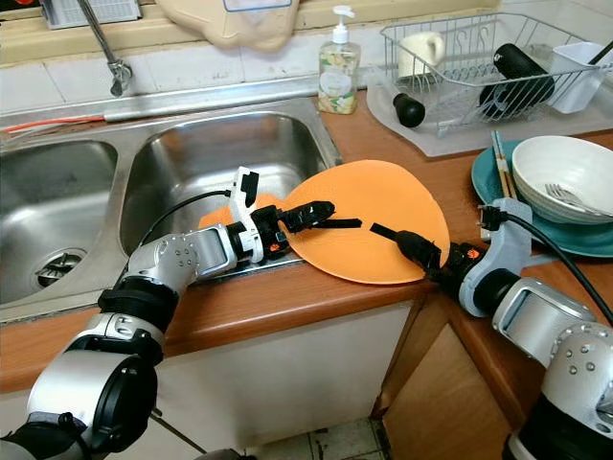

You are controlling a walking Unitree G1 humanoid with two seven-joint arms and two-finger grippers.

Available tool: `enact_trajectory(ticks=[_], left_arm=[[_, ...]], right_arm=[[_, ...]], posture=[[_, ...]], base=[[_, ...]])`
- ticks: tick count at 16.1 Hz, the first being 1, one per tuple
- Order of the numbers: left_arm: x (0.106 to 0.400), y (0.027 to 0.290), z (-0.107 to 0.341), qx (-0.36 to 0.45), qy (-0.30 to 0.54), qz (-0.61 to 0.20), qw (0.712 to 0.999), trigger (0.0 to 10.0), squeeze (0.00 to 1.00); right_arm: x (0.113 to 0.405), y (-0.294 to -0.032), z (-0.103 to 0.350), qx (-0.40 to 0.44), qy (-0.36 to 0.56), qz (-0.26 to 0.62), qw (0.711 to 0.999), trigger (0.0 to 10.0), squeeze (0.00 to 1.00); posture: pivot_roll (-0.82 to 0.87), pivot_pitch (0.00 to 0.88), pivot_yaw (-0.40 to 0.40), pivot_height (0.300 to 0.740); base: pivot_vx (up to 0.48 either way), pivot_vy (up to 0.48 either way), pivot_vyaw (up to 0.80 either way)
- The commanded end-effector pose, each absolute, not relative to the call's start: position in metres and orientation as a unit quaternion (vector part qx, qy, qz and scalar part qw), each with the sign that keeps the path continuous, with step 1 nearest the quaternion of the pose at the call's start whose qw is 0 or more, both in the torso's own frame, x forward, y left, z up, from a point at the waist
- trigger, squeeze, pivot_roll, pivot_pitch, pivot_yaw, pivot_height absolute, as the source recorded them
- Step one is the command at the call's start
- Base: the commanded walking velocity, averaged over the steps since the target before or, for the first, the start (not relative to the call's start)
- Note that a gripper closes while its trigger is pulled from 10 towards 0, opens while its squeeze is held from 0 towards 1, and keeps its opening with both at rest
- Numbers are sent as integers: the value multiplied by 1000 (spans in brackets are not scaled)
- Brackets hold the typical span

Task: Kitchen organization

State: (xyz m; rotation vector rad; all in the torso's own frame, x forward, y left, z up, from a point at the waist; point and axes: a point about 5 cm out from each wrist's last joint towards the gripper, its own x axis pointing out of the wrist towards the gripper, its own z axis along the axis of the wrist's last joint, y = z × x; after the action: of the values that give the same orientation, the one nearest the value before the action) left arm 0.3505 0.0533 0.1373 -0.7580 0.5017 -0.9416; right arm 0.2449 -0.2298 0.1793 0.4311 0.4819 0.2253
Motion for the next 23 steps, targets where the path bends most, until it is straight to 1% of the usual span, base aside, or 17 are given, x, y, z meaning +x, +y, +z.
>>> enact_trajectory(ticks=[1,5,10,13,15,18,21,23], left_arm=[[354,54,145,-339,224,-446,797,0,0],[359,59,154,-373,189,-449,790,0,0],[357,60,153,-392,173,-456,780,0,0],[359,62,155,-405,162,-447,781,0,0],[362,69,153,-419,154,-416,792,0,0],[365,75,156,-440,140,-399,793,0,0],[367,84,174,-474,104,-401,777,0,0],[368,100,188,-501,71,-393,768,0,0]], right_arm=[[246,-222,182,211,237,128,940,10000,0],[250,-221,184,213,229,120,942,10000,0],[256,-219,190,214,214,122,945,10000,0],[258,-217,191,217,209,124,945,10000,0],[259,-216,193,208,202,130,948,10000,0],[258,-212,202,196,169,157,953,10000,0],[259,-205,213,191,135,189,954,10000,0],[260,-201,216,189,124,204,953,10000,0]], posture=[[-216,0,105,740],[-215,0,106,740],[-217,0,100,740],[-217,0,100,740],[-215,0,97,740],[-215,0,96,740],[-214,0,98,740],[-204,0,92,740]], base=[[0,0,0],[0,0,0],[0,0,0],[0,0,0],[0,0,0],[0,0,0],[0,0,0],[0,0,0]])
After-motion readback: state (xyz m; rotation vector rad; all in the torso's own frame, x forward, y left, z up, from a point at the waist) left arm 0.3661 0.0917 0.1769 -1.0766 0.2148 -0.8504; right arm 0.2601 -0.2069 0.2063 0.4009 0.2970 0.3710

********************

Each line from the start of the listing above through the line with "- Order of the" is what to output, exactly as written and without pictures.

● **Task response**:
You are controlling a walking Unitree G1 humanoid with two seven-joint arms and two-finger grippers.

Available tool: `enact_trajectory(ticks=[_], left_arm=[[_, ...]], right_arm=[[_, ...]], posture=[[_, ...]], base=[[_, ...]])`
- ticks: tick count at 16.1 Hz, the first being 1, one per tuple
- Order of the numbers: left_arm: x (0.106 to 0.400), y (0.027 to 0.290), z (-0.107 to 0.341), qx (-0.36 to 0.45), qy (-0.30 to 0.54), qz (-0.61 to 0.20), qw (0.712 to 0.999), trigger (0.0 to 10.0), squeeze (0.00 to 1.00); right_arm: x (0.113 to 0.405), y (-0.294 to -0.032), z (-0.103 to 0.350), qx (-0.40 to 0.44), qy (-0.36 to 0.56), qz (-0.26 to 0.62), qw (0.711 to 0.999), trigger (0.0 to 10.0), squeeze (0.00 to 1.00); posture: pivot_roll (-0.82 to 0.87), pivot_pitch (0.00 to 0.88), pivot_yaw (-0.40 to 0.40), pivot_height (0.300 to 0.740); base: pivot_vx (up to 0.48 either way), pivot_vy (up to 0.48 either way), pivot_vyaw (up to 0.80 either way)

This exercise is now finished, and nothing remains to add.